Short jokes
What is an obese lady's blood type?
Nutella.
How do you organize a space party?
You planet.
Genie: You can only have 3 wishes.
Man: I wish for more wishes.
Genie: You can’t wish for more wishes.
Man: I wish I could.
Genie: ......
What do people often say in a cold Mexican kitchen?
Brrrrrrito!
There are 4 people in a line. Three stand up and say "We are standing up for cancer," and then there's the one in the wheelchair.
Goats are so lazy these days. Computers have more RAM.

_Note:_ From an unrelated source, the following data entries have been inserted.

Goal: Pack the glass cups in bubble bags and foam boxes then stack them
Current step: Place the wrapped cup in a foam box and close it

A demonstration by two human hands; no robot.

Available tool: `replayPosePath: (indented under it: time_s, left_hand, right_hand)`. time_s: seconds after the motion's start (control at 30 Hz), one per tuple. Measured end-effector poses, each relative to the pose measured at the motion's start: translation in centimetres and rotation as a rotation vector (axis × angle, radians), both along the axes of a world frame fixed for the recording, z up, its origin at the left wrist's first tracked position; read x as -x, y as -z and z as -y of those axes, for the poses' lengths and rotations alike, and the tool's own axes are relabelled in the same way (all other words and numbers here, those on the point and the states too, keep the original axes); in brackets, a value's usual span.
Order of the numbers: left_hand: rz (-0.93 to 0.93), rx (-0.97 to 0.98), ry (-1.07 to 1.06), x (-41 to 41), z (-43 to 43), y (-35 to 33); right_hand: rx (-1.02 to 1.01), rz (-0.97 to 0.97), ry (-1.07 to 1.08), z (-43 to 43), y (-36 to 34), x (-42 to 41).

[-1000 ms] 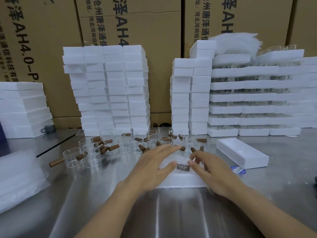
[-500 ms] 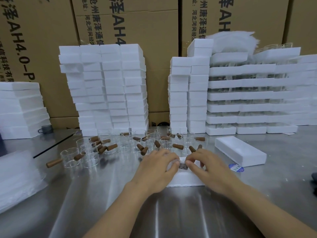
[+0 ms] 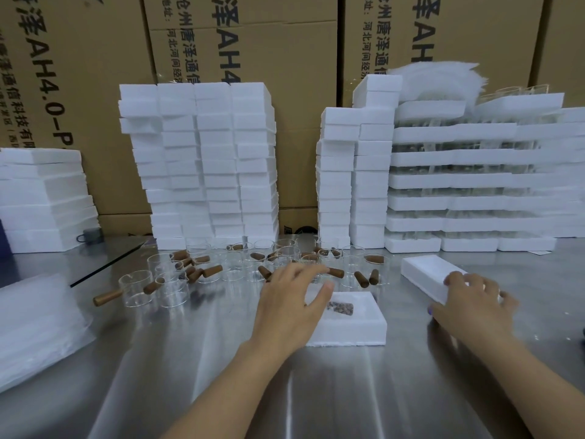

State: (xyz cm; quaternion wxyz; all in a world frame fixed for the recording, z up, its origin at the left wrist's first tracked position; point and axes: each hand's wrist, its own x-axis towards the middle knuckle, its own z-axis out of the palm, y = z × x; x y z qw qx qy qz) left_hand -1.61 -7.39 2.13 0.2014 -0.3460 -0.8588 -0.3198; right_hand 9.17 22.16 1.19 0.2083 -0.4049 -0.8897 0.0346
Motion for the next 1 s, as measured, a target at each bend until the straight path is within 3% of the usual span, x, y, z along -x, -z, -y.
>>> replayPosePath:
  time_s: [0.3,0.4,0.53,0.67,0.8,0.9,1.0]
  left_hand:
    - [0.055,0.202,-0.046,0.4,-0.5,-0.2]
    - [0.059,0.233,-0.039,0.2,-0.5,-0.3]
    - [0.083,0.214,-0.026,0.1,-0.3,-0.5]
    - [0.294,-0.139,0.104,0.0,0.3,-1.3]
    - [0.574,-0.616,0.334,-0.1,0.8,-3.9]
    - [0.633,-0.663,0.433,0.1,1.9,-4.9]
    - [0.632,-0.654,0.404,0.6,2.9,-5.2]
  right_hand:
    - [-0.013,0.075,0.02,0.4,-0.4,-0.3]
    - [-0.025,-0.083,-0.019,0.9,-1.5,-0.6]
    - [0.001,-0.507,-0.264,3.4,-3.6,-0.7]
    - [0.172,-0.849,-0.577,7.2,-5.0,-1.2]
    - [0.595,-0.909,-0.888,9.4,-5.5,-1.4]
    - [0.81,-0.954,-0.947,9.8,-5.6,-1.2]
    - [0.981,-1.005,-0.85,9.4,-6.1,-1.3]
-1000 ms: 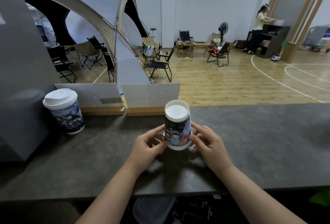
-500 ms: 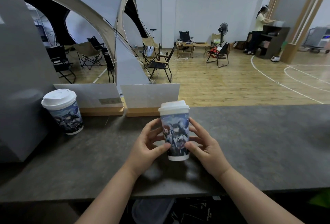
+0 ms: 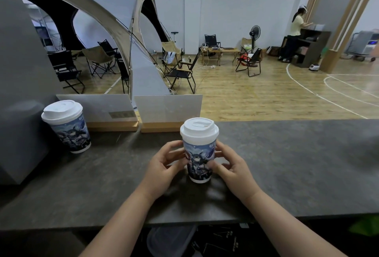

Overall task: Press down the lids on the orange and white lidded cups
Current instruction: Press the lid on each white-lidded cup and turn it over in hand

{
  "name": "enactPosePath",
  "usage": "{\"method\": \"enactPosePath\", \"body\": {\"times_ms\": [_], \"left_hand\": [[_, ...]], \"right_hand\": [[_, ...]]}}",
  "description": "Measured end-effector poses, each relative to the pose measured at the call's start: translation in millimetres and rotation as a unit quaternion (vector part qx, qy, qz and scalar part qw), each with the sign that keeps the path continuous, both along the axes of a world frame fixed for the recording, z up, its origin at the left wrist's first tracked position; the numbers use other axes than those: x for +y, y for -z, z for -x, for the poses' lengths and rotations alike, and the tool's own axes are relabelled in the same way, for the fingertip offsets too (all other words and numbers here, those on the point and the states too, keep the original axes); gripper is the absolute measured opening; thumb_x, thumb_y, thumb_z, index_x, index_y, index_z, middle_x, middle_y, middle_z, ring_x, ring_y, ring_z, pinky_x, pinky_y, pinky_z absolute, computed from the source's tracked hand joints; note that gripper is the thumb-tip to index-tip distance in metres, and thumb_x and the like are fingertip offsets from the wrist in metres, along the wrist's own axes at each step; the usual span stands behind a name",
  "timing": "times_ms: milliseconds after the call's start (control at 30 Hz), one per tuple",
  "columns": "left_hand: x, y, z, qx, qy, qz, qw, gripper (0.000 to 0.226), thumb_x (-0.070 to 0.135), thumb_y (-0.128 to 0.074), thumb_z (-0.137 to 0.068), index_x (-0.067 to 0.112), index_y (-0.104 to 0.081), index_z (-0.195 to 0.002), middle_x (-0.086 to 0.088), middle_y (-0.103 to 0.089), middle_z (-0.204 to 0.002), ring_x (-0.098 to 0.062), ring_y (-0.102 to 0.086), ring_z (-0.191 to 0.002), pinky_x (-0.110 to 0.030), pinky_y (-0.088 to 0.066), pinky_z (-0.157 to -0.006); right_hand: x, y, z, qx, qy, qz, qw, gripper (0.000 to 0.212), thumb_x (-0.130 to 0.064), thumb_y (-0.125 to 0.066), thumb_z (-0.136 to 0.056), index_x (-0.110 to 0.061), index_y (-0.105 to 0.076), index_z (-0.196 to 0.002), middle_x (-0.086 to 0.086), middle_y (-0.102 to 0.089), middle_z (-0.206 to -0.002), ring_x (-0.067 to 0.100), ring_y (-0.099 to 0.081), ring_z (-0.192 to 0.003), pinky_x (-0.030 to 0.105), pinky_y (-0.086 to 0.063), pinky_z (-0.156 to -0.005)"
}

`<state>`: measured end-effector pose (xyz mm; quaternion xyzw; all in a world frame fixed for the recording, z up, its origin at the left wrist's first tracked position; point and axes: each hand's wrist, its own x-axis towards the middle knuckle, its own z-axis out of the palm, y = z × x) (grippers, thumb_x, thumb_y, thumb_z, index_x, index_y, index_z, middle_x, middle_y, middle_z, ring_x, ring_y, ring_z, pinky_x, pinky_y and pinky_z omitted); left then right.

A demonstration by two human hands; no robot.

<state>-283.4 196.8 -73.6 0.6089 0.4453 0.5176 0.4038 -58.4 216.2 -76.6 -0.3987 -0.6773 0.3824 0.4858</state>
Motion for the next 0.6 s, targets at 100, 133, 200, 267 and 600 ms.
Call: {"method": "enactPosePath", "body": {"times_ms": [100,133,200,267,600], "left_hand": [[-1.5,-2.3,-0.7,0.034,-0.019,-0.016,0.999,0.044,0.029,-0.075,-0.086,0.036,-0.063,-0.128,0.010,-0.066,-0.125,-0.012,-0.063,-0.116,-0.049,-0.058,-0.089],[-2.4,-3.7,-0.8,0.046,-0.021,-0.019,0.999,0.048,0.030,-0.074,-0.085,0.032,-0.062,-0.132,0.012,-0.063,-0.124,-0.013,-0.062,-0.113,-0.049,-0.059,-0.087],[-3.9,-7.2,-1.3,0.071,-0.009,-0.013,0.997,0.057,0.032,-0.075,-0.082,0.026,-0.060,-0.136,0.014,-0.060,-0.124,-0.013,-0.061,-0.113,-0.046,-0.059,-0.088],[-5.0,-9.7,-4.7,0.079,0.002,-0.004,0.997,0.058,0.032,-0.076,-0.079,0.026,-0.060,-0.135,0.013,-0.061,-0.127,-0.012,-0.062,-0.114,-0.040,-0.058,-0.092],[2.8,-12.4,-113.2,-0.072,-0.035,0.021,0.997,0.065,-0.001,-0.075,-0.083,0.025,-0.051,-0.137,0.004,-0.066,-0.128,-0.011,-0.065,-0.115,-0.021,-0.055,-0.084]], "right_hand": [[1.5,1.6,-3.5,0.031,0.011,0.011,0.999,0.046,-0.021,-0.074,-0.090,-0.041,-0.059,-0.129,-0.015,-0.068,-0.118,0.009,-0.064,-0.104,0.050,-0.060,-0.077],[1.3,1.0,-4.1,0.033,0.015,0.013,0.999,0.044,-0.027,-0.075,-0.087,-0.041,-0.062,-0.127,-0.016,-0.068,-0.117,0.010,-0.065,-0.104,0.048,-0.061,-0.076],[0.4,-0.2,-4.2,0.024,0.014,0.015,1.000,0.044,-0.040,-0.078,-0.079,-0.039,-0.064,-0.121,-0.016,-0.068,-0.115,0.011,-0.066,-0.102,0.044,-0.062,-0.075],[-0.5,-0.5,-3.6,0.012,0.018,0.015,1.000,0.050,-0.046,-0.081,-0.072,-0.035,-0.064,-0.117,-0.014,-0.069,-0.112,0.013,-0.066,-0.098,0.039,-0.061,-0.073],[-2.3,0.8,-66.3,0.084,0.058,0.050,0.994,0.050,-0.011,-0.079,-0.085,-0.039,-0.063,-0.123,-0.015,-0.065,-0.121,0.028,-0.065,-0.092,0.041,-0.061,-0.071]]}}
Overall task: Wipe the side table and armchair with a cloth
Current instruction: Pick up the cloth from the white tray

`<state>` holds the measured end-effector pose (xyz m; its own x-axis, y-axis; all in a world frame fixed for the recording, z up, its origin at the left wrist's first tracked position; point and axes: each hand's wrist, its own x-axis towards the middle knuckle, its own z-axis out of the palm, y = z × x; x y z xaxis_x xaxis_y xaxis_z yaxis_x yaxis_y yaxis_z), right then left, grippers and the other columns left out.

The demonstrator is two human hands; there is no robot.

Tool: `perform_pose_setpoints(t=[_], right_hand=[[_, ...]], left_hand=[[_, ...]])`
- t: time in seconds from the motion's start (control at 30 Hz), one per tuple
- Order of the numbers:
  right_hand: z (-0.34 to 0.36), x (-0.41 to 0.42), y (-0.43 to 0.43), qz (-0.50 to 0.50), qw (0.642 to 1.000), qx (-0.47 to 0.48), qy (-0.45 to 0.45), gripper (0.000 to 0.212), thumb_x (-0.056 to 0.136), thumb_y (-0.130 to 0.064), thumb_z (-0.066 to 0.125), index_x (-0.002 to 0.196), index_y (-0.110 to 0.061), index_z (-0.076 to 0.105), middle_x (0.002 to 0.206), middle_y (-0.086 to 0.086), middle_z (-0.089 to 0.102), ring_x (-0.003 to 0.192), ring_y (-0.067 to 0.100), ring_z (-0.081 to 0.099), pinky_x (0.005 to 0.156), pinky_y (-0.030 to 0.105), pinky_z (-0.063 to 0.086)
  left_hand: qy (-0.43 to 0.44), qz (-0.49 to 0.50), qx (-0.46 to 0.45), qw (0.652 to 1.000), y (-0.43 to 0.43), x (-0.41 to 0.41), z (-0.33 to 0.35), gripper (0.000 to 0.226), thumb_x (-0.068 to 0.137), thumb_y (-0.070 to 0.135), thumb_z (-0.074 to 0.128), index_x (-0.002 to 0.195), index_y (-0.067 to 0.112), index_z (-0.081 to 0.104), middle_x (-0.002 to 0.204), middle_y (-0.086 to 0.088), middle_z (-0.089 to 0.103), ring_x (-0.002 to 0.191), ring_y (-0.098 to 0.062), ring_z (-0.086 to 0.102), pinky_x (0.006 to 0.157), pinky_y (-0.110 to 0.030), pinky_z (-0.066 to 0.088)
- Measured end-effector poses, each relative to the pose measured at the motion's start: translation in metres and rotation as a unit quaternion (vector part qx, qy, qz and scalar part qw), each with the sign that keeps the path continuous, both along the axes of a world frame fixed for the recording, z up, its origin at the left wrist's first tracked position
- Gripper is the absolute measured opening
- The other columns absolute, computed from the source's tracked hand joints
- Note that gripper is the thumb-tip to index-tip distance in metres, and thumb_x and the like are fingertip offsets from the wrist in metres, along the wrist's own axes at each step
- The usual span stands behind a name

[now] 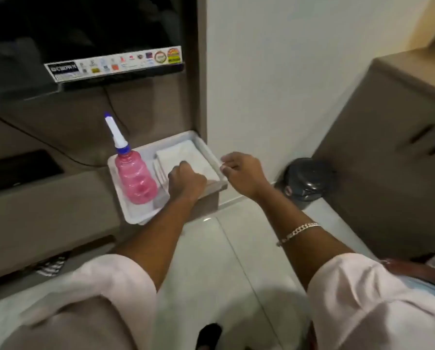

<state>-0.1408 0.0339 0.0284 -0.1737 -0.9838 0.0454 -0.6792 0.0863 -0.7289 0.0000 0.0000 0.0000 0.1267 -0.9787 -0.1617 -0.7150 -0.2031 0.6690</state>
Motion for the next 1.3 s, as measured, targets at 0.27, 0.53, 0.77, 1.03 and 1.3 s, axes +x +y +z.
perform_pose_setpoints(t=[0.27,0.53,0.77,1.03,1.3], right_hand=[[-0.071,0.052,-0.089,0.12,0.954,0.087,0.259,0.029,0.09,-0.022,0.046,0.105,-0.006,0.065,0.102,0.017,0.072,0.096,0.036,0.067,0.081,0.037,0.054],[-0.073,0.034,-0.095,0.007,0.998,0.028,0.053,0.022,0.086,-0.015,0.053,0.096,-0.01,0.073,0.091,0.013,0.075,0.085,0.032,0.066,0.073,0.026,0.054],[-0.021,-0.053,-0.029,-0.032,0.823,0.184,-0.537,0.045,0.082,-0.043,0.072,0.116,-0.013,0.07,0.11,0.008,0.073,0.103,0.03,0.069,0.099,0.046,0.053],[-0.028,-0.163,0.236,-0.225,0.784,-0.003,-0.578,0.032,0.079,-0.014,0.068,0.11,-0.005,0.07,0.106,0.015,0.075,0.09,0.031,0.073,0.078,0.041,0.062],[-0.091,-0.207,0.632,-0.514,0.686,-0.091,-0.506,0.04,0.074,-0.007,0.074,0.111,0.005,0.068,0.114,0.025,0.071,0.092,0.037,0.068,0.089,0.052,0.056]], left_hand=[[0.007,0.169,0.107,0.98,-0.056,0.016,-0.053,0.058,0.087,0.029,0.066,0.136,0.006,0.044,0.136,-0.017,0.056,0.124,-0.038,0.055,0.094,-0.043,0.051],[0.316,0.25,0.03,0.915,-0.077,0.023,-0.023,0.055,0.079,0.006,0.074,0.132,0.015,0.064,0.118,-0.001,0.074,0.098,-0.024,0.071,0.073,-0.028,0.059],[0.535,0.019,0.039,0.844,0.003,0.004,0.047,0.05,0.077,-0.003,0.075,0.123,0.012,0.067,0.114,-0.003,0.079,0.1,-0.026,0.076,0.075,-0.036,0.063],[0.485,-0.196,0.17,0.835,0.164,-0.126,0.012,0.046,0.075,-0.007,0.075,0.117,0.012,0.071,0.107,-0.006,0.081,0.097,-0.028,0.077,0.071,-0.034,0.062],[0.373,-0.375,0.293,0.796,0.495,-0.248,-0.069,0.037,0.076,0.0,0.079,0.105,0.023,0.076,0.099,-0.001,0.082,0.091,-0.025,0.078,0.066,-0.031,0.063]])
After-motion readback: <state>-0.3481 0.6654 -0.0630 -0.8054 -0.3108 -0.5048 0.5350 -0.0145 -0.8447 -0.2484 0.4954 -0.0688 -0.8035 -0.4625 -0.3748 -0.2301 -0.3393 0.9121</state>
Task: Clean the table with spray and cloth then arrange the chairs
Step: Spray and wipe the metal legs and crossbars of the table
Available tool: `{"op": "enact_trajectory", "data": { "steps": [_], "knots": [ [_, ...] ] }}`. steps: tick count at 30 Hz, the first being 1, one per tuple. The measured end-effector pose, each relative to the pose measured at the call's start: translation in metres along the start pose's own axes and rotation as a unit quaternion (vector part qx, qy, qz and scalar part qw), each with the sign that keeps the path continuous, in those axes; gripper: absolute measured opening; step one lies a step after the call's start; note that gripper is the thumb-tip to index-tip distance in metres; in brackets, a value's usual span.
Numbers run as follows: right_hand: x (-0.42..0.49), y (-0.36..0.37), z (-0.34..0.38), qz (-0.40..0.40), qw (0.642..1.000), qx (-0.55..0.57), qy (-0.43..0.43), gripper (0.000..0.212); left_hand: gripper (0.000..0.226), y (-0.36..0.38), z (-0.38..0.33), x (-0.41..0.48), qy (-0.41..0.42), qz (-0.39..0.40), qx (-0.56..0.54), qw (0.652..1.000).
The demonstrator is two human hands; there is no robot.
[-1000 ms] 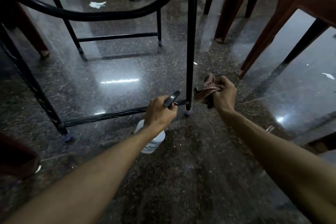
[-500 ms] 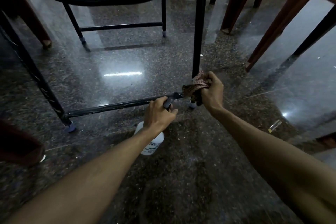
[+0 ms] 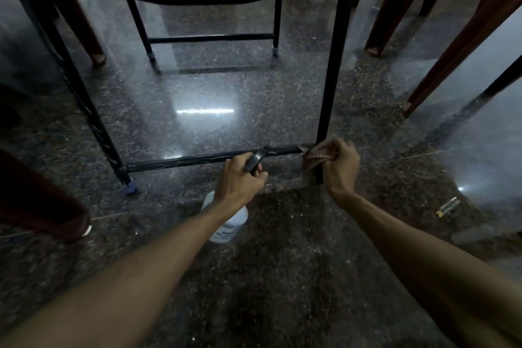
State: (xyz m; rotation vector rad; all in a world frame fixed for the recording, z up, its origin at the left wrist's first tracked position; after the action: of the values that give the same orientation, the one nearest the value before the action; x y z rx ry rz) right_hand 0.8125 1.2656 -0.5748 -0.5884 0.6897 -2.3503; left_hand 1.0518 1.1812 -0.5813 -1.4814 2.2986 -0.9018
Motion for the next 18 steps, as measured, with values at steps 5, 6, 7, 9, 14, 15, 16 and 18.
{"op": "enact_trajectory", "data": {
  "steps": [5, 6, 7, 9, 14, 15, 16, 18],
  "knots": [
    [-0.017, 0.027, 0.027, 0.048, 0.975, -0.13, -0.175, 0.011, 0.016, -0.007, 0.016, -0.015, -0.011, -0.005, 0.011, 1.0],
    [-0.023, 0.04, 0.028, 0.077, 0.962, -0.166, -0.205, 0.009, 0.016, -0.01, 0.017, -0.019, -0.013, -0.003, 0.007, 1.0],
    [-0.027, 0.051, 0.029, 0.102, 0.95, -0.193, -0.222, 0.011, 0.015, -0.012, 0.019, -0.022, -0.02, -0.001, 0.006, 1.0],
    [-0.026, 0.07, 0.038, 0.132, 0.941, -0.211, -0.23, 0.019, 0.014, -0.019, 0.029, -0.023, -0.04, -0.007, 0.007, 0.999],
    [-0.02, 0.051, 0.033, 0.121, 0.937, -0.235, -0.229, 0.039, 0.035, -0.03, 0.042, -0.034, -0.083, -0.01, 0.021, 0.996],
    [-0.02, 0.049, 0.034, 0.11, 0.939, -0.235, -0.225, 0.043, 0.038, -0.036, 0.045, -0.038, -0.093, -0.014, 0.023, 0.995],
    [-0.019, 0.052, 0.039, 0.104, 0.945, -0.222, -0.216, 0.043, 0.037, -0.04, 0.048, -0.04, -0.101, -0.017, 0.024, 0.994],
    [-0.024, 0.077, 0.06, 0.143, 0.946, -0.2, -0.213, 0.05, 0.032, -0.046, 0.057, -0.044, -0.113, -0.025, 0.023, 0.993]
  ]
}}
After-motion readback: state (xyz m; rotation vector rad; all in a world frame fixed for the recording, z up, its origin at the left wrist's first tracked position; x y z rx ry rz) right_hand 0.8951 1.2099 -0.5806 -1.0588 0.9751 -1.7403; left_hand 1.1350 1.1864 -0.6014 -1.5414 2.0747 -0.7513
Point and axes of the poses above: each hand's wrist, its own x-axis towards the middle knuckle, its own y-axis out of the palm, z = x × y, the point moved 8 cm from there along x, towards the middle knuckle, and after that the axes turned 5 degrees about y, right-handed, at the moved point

What is yellow and smells like bananas?
Josh Hemus - follow him on Instagram @joshhemus
Why did Sally drop her ice cream cone?
Because she got hit by a bus.
"Herro, I cannot see my eyes."
You never told me you were part orangutan. Have you considered taking a vacation to Planet of the Apes?
You know bins????
They're trash!
So I was on Google, and on my computer it had Windows. When Stephen Hawking died, it shut down, the shutdown sound played, and wouldn't turn on again.
What is the difference between lettuce and a hamburger?
When the lettuce runs, the hamburger cries.
Gwen pegs Xzavier.
What's the good thing about fucking 21 year olds?
There's twenty of them!
I don't think anyone even checks these jokes.
What did the pedophile say to the kids?
"FUCK!"
Yourself.
So I was making slime, so I put glue, and a lil' pump of lotion and slime activator. Ahah, lil pump, get it?